(Watch the “Spreadsheet Basics for Journalists, Part 2” video to see a demonstration of the techniques covered on this page)
Reopen your Google Sheet
Now that you’ve learned some fundamentals about setting up and using a spreadsheet, let’s take a look at some of the analytical techniques you could use to figure out what any curious journalist would want to know: Who got the biggest raise?
Log back into drive.google.com, find the spreadsheet you created during Part 1, and double click on it to reopen it. It should look like this:
(Note: After reminding you in Part 1 to change Anderson’s salary back to 54109, I forgot to do so myself. Unfortunately, I didn’t remember until after I had finished everything in this part. So, if you haven’t already, please change Anderson’s salary to 55000, so that what you do will match what I do. Sorry — KB)
Sorting data with Google Sheets
It’s easy enough to eyeball the list and figure out that Daniel Anderson’s $5,810 raise is the largest (and that Maria Lopez’s measly $535 raise is the smallest). But it wouldn’t be so easy to do if there were, say 2,200 records to look at rather than only 22. And even with only 22 records, it would take you a while to put the raises in order, from highest to lowest, so that you could know, for example, who got the second largest raise, third largest raise, fourth largest raise, etc.

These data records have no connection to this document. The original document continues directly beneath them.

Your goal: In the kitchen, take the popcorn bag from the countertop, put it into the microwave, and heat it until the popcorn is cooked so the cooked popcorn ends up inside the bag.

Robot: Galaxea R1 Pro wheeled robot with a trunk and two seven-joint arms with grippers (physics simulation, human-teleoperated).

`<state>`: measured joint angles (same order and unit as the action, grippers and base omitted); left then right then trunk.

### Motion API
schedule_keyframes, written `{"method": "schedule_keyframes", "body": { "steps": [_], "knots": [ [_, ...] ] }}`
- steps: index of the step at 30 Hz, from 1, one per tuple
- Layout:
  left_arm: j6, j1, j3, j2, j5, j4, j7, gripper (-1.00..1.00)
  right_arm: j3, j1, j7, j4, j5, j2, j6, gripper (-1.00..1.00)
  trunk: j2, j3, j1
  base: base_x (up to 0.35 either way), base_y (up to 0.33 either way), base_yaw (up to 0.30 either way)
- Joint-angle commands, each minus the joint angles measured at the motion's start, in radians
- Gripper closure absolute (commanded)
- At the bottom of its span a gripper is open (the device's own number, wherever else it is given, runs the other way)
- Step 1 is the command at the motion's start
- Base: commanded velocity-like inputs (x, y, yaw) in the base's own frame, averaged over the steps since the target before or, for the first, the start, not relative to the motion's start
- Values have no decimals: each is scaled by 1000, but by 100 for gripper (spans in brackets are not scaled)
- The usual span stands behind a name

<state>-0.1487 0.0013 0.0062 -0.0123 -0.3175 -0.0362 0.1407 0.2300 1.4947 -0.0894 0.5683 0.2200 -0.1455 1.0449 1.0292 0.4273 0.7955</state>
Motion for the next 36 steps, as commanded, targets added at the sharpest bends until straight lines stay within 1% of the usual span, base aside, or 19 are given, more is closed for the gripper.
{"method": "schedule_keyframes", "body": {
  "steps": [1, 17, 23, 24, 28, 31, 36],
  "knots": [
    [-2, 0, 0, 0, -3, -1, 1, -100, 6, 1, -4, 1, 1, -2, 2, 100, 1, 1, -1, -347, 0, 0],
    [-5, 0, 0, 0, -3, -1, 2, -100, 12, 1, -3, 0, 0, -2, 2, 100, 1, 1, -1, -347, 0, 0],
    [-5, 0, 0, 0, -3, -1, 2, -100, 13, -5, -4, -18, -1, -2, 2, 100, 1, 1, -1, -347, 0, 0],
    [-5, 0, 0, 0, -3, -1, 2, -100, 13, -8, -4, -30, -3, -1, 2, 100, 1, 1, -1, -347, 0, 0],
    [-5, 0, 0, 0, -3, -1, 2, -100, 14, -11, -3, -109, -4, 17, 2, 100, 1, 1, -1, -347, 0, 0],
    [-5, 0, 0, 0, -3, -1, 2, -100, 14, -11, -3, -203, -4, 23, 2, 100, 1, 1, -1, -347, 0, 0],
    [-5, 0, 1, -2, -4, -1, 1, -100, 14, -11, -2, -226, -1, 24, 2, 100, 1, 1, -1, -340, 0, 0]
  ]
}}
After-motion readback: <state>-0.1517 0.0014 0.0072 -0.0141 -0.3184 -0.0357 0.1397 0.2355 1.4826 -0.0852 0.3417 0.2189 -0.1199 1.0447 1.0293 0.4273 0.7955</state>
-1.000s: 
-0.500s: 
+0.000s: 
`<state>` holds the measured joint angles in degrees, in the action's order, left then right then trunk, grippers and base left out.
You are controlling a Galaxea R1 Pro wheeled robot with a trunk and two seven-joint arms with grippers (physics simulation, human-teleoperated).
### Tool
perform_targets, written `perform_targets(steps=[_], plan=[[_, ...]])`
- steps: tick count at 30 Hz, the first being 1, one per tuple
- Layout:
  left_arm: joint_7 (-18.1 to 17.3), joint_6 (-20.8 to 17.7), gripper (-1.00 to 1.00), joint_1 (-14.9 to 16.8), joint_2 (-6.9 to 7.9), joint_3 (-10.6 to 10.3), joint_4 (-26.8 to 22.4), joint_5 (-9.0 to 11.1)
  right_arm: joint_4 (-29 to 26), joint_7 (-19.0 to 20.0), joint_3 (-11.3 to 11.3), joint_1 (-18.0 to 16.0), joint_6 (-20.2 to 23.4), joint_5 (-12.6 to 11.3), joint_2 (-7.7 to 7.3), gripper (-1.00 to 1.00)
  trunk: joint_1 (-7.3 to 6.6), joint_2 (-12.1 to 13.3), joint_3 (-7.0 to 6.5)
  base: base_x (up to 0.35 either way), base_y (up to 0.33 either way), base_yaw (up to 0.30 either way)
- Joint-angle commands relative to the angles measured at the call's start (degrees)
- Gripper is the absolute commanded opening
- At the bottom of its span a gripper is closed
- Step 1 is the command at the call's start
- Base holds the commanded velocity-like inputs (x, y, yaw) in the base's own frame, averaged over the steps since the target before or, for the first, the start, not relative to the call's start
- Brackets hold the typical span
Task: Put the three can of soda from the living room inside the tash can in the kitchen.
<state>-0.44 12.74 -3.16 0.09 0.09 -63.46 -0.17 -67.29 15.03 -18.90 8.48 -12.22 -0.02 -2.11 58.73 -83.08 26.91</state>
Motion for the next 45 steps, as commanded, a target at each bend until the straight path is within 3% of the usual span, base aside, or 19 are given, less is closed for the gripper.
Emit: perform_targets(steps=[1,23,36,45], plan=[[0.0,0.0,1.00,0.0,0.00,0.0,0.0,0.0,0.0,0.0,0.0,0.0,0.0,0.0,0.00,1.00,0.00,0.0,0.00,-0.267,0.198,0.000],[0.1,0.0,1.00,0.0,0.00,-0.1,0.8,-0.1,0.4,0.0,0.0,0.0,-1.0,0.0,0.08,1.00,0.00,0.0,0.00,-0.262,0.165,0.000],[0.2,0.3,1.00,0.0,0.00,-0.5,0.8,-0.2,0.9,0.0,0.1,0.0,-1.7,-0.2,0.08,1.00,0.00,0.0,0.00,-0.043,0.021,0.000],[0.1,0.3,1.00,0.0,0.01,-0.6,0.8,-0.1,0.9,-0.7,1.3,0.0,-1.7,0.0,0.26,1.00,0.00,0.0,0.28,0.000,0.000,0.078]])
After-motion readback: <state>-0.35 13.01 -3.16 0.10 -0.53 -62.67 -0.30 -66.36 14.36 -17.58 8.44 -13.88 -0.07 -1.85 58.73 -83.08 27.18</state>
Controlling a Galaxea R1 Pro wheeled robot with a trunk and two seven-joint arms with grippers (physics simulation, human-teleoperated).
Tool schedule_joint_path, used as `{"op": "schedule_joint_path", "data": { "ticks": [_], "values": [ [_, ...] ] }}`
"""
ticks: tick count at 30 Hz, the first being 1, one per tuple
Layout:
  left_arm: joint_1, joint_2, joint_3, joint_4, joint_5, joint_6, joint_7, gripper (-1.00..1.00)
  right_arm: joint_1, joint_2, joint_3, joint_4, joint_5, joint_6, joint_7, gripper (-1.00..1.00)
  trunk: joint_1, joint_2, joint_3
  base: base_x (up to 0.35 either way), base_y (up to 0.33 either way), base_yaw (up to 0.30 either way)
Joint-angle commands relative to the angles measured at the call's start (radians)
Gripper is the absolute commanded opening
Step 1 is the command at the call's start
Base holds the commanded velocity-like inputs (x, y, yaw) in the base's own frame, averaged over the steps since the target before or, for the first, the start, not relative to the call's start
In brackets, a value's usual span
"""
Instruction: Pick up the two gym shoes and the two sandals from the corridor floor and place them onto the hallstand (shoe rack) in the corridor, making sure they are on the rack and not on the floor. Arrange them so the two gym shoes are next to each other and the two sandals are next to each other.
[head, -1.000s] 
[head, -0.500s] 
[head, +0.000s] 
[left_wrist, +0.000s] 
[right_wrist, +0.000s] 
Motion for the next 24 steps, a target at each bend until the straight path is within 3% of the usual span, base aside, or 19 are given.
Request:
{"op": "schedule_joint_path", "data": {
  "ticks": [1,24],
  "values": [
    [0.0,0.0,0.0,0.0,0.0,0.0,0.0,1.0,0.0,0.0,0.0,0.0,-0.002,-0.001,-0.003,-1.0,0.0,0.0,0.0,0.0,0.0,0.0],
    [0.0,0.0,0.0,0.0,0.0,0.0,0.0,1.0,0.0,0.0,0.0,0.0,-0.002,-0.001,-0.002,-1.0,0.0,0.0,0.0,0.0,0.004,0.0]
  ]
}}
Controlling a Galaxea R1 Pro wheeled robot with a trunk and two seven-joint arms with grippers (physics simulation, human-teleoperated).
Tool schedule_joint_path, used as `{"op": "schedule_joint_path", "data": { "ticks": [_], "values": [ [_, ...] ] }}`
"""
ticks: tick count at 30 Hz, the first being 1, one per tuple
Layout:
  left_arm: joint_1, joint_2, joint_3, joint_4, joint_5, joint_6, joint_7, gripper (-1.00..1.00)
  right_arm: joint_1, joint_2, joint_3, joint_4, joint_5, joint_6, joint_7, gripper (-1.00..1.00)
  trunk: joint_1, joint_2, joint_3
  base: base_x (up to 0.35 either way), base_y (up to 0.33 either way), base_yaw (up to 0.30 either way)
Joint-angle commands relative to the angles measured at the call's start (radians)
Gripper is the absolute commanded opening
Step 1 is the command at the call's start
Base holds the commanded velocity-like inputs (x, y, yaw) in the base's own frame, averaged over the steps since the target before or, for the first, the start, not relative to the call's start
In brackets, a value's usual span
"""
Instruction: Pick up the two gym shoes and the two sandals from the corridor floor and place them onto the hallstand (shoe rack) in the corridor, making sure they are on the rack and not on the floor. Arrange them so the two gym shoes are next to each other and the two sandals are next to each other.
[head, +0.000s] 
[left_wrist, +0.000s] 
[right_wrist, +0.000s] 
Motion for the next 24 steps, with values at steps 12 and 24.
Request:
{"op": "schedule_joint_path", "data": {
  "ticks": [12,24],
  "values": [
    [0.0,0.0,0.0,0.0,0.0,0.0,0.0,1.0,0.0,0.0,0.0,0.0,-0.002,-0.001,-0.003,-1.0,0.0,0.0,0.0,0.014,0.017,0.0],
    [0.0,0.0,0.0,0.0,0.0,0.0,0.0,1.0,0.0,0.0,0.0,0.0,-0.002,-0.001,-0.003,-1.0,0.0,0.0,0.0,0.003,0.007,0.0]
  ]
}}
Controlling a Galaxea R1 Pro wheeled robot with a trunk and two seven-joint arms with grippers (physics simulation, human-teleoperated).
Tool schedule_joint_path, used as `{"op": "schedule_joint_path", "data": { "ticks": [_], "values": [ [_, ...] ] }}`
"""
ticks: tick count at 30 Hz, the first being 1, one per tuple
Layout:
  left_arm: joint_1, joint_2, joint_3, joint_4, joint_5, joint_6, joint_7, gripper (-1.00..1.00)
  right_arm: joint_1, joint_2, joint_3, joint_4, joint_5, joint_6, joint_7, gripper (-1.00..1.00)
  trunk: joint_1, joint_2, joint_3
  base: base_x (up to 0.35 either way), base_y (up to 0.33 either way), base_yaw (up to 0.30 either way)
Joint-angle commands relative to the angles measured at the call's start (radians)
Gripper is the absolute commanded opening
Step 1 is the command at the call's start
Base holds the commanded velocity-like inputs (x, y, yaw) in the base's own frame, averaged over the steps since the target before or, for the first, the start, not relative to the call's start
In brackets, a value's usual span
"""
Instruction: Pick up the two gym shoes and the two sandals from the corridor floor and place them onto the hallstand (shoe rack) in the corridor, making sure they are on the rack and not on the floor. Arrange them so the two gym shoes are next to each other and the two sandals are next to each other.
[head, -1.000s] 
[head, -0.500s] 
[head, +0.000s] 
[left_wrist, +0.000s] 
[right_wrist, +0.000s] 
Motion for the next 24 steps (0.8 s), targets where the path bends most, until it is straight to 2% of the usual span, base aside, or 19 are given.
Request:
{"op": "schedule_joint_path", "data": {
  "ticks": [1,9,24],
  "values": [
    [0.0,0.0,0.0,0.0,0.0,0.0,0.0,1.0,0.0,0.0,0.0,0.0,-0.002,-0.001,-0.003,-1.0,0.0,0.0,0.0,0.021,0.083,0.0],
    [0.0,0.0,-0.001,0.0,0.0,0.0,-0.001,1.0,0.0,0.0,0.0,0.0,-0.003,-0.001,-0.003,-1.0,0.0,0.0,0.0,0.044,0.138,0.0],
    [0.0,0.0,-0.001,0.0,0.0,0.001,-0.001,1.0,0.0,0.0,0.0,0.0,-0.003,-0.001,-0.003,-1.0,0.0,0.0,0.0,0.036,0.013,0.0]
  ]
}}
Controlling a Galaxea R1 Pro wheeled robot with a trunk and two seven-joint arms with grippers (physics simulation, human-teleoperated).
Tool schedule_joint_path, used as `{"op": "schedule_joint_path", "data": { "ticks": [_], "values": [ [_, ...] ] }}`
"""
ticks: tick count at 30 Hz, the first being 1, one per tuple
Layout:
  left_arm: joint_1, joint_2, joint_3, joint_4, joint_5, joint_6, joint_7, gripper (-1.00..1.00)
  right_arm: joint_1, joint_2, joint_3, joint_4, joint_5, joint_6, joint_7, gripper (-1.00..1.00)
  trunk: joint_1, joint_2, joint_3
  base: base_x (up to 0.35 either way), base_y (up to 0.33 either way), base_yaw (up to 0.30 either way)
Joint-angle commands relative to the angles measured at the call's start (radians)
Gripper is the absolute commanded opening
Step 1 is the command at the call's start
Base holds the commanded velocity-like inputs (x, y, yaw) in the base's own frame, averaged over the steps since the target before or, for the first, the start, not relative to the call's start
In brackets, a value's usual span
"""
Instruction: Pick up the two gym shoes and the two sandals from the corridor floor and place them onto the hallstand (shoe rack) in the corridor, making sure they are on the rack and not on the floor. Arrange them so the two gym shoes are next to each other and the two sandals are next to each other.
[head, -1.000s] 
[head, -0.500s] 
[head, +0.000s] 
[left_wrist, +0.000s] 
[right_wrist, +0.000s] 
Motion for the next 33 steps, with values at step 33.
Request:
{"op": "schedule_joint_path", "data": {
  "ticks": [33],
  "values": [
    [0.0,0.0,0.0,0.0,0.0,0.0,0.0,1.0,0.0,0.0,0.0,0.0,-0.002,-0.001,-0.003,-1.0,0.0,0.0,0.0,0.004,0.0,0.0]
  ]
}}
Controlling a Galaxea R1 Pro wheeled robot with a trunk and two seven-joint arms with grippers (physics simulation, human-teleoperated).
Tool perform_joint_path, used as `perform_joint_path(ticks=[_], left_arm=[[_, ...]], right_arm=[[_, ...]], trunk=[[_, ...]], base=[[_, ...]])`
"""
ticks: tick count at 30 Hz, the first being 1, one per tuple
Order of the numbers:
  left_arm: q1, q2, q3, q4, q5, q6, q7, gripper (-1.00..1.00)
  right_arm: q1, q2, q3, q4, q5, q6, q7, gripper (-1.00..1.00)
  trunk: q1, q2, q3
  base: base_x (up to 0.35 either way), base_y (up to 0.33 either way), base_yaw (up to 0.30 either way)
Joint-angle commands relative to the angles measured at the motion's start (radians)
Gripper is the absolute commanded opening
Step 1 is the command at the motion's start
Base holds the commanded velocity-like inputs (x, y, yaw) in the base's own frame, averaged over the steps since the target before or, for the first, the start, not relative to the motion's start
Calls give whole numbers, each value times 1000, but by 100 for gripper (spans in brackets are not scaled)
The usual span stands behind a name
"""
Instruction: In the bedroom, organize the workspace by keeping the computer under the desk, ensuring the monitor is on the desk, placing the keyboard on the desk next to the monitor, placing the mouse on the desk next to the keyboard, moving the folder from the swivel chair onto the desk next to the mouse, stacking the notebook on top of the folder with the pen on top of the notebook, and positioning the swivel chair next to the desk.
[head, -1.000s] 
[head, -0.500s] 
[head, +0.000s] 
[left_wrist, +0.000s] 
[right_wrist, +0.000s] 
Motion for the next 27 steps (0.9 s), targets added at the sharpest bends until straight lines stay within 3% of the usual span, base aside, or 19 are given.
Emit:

Fortunately, spreadsheets are lightning-fast at sorting numbers from highest to lowest – or, just as quickly, from lowest to highest. So, let’s sort all of the information we have by the numbers in the “Raise” column, putting the largest number at the top and the smallest number at the bottom.
First, left click on cell A1, (“Name”) then, holding down the left mouse button, drag down to cell A23 (“Wilson, Thomas”), then, still holding down the left mouse button, drag to the right, all the way to cell D23 (“1114”). Release your mouse button. All data should now be highlighted in light blue. Like this:
Now – with the data highlighted as shown above – click “Data / Sort range …” Your data will fade into the background, and a small menu will appear in the center of the screen. On that menu, check the box beside “Data has header row,” click the radio button next to “Z -> A,” and, finally, click the box next to “Sort by” and choose “Raise.” If you’ve set the menu up correctly, it will look like this:
You’re telling Google Sheets to sort the highlighted data (cell A1 to cell D23) by the figures in the “Raise” column, putting the largest figure at the top (Z -> A), but keeping the first row of data (the “header row”) at the top, because that’s the row that contains the headers, or labels, for each column of data: “Name,” “Old salary,” “New salary,” and “Raise.” When you’re all set, click the blue “Sort” button, and Google Sheets will do what you’ve told it to do:
Pretty cool, huh? Using the same procedure, you can sort by any of the other columns, too. You can even sort by the “Name” column, which contains words rather than numbers. If you tell Google Sheets to sort the data by the “Name” column, it will sort the names alphabetically if you choose “A -> Z” or in reverse alphabetical order if you choose “Z -> A.” Go ahead and try it, if you like.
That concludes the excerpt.